_What you are asked to do:_
Report each line below that carries the word "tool".

_Given data:_
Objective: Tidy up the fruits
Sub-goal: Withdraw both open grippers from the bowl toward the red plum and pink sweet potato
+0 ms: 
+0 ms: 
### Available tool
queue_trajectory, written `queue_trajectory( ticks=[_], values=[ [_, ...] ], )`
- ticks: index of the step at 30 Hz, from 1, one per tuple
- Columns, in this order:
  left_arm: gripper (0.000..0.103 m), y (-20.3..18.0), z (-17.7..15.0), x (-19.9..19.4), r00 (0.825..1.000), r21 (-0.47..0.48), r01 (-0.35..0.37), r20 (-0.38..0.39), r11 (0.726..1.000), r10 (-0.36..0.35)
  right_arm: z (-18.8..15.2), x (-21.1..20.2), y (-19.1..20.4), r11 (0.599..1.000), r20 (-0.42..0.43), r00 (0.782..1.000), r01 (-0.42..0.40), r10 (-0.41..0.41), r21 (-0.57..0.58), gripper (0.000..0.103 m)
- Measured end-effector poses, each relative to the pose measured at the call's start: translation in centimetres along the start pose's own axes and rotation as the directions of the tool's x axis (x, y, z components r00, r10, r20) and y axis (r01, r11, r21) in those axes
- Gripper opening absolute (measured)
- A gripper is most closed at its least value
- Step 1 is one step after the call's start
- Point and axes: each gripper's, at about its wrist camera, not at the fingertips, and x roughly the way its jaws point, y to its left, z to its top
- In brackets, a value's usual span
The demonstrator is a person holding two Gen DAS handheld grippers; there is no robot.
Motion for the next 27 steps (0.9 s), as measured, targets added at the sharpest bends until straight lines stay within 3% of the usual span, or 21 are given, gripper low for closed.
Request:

_Answer space:_
### Available tool
- Measured end-effector poses, each relative to the pose measured at the call's start: translation in centimetres along the start pose's own axes and rotation as the directions of the tool's x axis (x, y, z components r00, r10, r20) and y axis (r01, r11, r21) in those axes

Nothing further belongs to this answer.